The novel “The Real Life of Sebastian Knight” (written in English in Europe in 1939 and published in America in 1941) has a peculiarly borderline position in the author’s life: it represents the first real creative step taken into the realms of the new language and focuses on the issue of the new language identity, on the trying on of masks and the tracing of the consequences of this change and play. This transition theme, as an aspect of the metamorphosis in its biological and metaphorical dimensions throughout the years, never stops occupying Nabokov, yet here it is most immediately outspoken, the novel being an attempt at solving a personal dilemma. Against the background of the transition theme’s intensive discussion by the characters and the plot, this novel can serve as a showcase for the whole “catalogue” of Nabokov’s techniques, themes, images.
On the other hand, there is one of his subsequent texts, written in English already in the United States, aimed directly at the English speaking reading public and per definition being assigned to the genre of a writer’s biography – the book “Nikolai Gogol” (1942-1944). The study endeavours to see these two books from two standpoints in a parallel, outlining their similarities (while presuming identity), especially observing their modernistic nature of metaprose, of a text concerning the writing of a text, a text that is constantly regarding its own reflection in order to continue being written.

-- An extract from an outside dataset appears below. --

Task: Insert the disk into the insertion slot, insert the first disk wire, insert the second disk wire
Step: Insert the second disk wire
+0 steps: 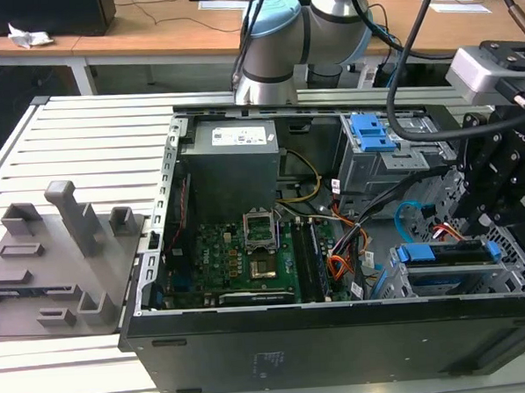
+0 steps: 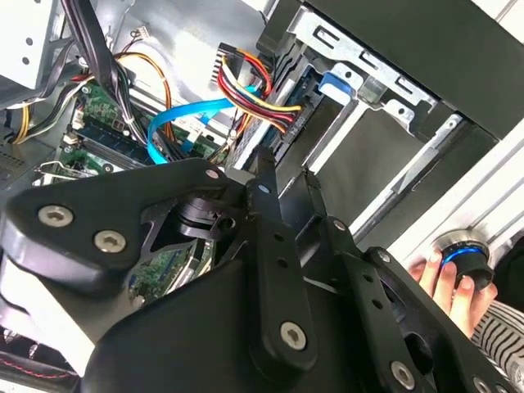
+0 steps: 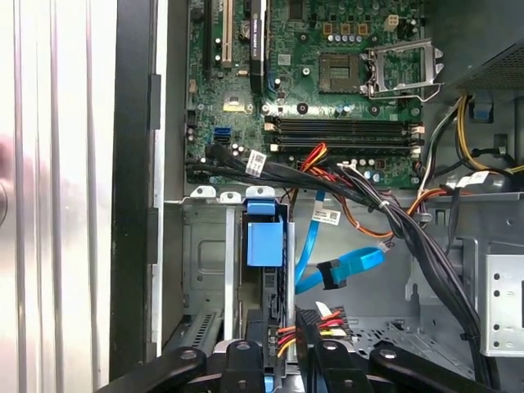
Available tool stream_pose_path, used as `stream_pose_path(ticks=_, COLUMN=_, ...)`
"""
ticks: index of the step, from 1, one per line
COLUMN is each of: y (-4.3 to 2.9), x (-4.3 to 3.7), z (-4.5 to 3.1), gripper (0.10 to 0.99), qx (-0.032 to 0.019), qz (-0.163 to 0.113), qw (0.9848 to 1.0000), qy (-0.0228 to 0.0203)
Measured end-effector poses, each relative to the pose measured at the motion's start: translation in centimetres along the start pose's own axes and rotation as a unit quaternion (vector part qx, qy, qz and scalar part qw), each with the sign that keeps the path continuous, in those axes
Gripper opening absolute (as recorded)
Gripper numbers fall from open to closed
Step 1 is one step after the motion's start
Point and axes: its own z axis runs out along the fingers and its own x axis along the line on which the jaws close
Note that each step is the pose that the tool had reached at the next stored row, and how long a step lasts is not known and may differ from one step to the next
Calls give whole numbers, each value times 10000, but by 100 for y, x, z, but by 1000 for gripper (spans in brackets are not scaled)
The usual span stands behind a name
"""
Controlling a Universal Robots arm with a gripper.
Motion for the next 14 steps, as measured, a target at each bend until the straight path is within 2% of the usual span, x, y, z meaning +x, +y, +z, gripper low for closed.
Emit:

The end of the 1930s and the beginning of the 1940s is a time of territorial, linguistic, aesthetic transitions and changes for Vladimir Nabokov. The momentary change of masks and scenes in the novel “Sebastian Knight” can only be attributed to high-class craftsmanship, already achieved earlier by Nabokov in his Russian language novels. The histrionic re-clothing and re-making up in this novel – “a second birth” – appear to be one of the rehearsals for the actual transformation from a Russian to an English speaking writer, from Sirin to V.Nabokov. V. is simply an intermediary phase in the metamorphosis. In this unstable environment Nabokov seeks for support, and finds it in the Russian classic Nikolai Gogol, who will lend him some of his legitimacy in the New World.